Work to be completed - Find the string "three" in the listing and report every line that has it.
BEGIN
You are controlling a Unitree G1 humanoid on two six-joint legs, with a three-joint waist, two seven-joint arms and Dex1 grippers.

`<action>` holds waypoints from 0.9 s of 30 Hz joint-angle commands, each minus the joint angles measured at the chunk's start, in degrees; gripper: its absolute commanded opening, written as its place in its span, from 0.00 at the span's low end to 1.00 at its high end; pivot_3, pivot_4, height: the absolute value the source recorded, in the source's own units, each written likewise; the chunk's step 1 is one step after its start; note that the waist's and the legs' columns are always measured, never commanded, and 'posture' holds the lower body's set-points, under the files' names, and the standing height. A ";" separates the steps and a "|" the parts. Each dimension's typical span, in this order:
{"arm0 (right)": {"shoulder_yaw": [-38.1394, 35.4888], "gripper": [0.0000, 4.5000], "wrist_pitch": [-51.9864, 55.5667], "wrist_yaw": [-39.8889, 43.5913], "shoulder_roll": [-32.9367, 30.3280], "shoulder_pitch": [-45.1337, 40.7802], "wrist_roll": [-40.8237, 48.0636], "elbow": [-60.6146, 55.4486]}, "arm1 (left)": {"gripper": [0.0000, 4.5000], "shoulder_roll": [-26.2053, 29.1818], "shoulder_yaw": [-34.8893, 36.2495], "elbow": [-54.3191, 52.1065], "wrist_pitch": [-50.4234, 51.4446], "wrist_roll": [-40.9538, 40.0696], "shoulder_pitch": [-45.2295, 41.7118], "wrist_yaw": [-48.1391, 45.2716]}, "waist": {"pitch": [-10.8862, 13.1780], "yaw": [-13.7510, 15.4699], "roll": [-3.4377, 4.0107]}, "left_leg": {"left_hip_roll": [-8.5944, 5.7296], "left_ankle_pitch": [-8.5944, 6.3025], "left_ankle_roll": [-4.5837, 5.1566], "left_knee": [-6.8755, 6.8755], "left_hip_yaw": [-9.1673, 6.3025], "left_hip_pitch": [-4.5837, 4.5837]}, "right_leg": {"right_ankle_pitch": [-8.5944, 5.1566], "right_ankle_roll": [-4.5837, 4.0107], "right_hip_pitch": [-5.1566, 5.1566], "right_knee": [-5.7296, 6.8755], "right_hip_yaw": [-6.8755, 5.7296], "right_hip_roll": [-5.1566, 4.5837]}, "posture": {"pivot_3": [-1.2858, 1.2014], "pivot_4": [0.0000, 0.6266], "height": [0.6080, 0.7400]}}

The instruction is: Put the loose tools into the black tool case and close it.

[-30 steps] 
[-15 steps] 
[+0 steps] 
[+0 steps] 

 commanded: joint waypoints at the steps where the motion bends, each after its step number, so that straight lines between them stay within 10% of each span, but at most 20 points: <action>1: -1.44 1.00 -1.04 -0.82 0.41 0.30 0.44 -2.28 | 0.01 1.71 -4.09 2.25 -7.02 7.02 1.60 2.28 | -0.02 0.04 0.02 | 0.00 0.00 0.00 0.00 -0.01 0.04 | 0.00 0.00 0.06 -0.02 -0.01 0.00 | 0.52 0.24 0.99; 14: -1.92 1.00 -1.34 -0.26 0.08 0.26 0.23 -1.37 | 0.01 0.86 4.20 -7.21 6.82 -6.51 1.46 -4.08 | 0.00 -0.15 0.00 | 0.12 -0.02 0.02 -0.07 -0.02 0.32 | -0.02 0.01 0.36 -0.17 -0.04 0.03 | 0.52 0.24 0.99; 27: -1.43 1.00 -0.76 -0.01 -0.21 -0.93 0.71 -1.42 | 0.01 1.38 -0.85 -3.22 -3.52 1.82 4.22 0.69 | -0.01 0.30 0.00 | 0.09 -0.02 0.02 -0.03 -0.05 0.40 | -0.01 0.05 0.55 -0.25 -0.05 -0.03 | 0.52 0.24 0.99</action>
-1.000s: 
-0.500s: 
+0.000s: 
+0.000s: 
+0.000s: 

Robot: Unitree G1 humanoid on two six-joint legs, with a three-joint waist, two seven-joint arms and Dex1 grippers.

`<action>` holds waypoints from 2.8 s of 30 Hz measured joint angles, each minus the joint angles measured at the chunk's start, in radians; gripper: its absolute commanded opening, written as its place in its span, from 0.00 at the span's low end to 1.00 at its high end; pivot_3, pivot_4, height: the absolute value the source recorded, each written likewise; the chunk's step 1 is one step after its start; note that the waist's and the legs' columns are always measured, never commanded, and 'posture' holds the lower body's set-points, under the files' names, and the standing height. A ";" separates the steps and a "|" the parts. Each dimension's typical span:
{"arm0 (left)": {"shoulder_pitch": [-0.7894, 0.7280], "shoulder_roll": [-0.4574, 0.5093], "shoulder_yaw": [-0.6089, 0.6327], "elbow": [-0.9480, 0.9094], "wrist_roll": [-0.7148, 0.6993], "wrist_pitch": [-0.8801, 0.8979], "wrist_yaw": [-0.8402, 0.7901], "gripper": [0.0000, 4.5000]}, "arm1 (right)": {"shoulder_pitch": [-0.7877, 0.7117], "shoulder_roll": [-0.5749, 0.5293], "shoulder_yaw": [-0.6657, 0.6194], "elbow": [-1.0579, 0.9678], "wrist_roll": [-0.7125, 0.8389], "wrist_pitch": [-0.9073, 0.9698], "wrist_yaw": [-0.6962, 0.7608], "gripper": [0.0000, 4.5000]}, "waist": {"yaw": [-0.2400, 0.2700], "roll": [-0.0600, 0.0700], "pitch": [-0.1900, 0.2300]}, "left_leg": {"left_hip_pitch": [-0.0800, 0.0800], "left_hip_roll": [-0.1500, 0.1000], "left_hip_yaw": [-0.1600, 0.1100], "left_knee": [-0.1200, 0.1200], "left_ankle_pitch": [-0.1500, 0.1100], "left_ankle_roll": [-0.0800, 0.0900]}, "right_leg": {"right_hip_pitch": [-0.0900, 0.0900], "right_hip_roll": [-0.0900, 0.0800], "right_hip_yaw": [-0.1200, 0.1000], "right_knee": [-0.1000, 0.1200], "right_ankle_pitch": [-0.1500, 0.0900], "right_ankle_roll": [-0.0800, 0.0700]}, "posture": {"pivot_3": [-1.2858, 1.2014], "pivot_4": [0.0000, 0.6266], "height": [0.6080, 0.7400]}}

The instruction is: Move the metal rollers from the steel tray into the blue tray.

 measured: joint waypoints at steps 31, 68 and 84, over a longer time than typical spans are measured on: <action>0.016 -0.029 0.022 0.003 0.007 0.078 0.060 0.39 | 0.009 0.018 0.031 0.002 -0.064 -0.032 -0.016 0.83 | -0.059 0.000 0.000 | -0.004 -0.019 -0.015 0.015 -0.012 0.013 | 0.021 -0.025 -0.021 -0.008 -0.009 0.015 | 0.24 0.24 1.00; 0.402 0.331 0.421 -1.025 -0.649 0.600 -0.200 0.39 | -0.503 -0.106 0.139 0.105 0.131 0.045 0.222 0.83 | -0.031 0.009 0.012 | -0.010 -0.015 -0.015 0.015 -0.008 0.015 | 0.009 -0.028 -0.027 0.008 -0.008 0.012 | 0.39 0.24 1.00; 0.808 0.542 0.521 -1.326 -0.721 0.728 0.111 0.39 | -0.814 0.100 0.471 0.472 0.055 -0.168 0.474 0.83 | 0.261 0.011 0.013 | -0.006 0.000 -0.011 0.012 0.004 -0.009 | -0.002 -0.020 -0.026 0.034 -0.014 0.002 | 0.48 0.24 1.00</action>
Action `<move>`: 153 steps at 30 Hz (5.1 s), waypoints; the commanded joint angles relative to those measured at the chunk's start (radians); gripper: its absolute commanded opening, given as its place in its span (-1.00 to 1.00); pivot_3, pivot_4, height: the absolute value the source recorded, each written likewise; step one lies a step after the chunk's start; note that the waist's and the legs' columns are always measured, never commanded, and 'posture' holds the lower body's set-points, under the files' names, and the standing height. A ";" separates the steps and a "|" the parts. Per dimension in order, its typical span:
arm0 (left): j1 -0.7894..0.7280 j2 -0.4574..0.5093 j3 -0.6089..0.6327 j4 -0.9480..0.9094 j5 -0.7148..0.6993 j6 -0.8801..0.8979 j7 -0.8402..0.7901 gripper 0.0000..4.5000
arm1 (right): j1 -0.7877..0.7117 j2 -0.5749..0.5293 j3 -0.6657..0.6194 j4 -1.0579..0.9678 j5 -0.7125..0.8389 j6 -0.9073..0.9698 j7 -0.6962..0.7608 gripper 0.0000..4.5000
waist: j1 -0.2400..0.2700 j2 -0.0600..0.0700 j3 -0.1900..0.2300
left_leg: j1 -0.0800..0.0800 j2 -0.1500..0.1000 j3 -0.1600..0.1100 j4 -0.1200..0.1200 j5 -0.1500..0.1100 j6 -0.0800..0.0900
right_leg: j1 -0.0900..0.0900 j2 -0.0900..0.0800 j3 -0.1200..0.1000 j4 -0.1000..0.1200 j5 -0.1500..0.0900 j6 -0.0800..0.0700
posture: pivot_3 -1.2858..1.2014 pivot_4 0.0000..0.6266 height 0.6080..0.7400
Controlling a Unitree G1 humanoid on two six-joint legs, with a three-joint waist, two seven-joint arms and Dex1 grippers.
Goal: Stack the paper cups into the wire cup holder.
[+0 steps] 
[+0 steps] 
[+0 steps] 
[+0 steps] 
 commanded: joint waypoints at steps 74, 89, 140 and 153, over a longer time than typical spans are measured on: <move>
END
Result below -
You are controlling a Unitree G1 humanoid on two six-joint legs, with a three-joint waist, two seven-joint arms and Dex1 grippers.
Robot: Unitree G1 humanoid on two six-joint legs, with a three-joint waist, two seven-joint arms and Dex1 grippers.
Controlling a Unitree G1 humanoid on two six-joint legs, with a three-joint waist, two seven-joint arms and Dex1 grippers.

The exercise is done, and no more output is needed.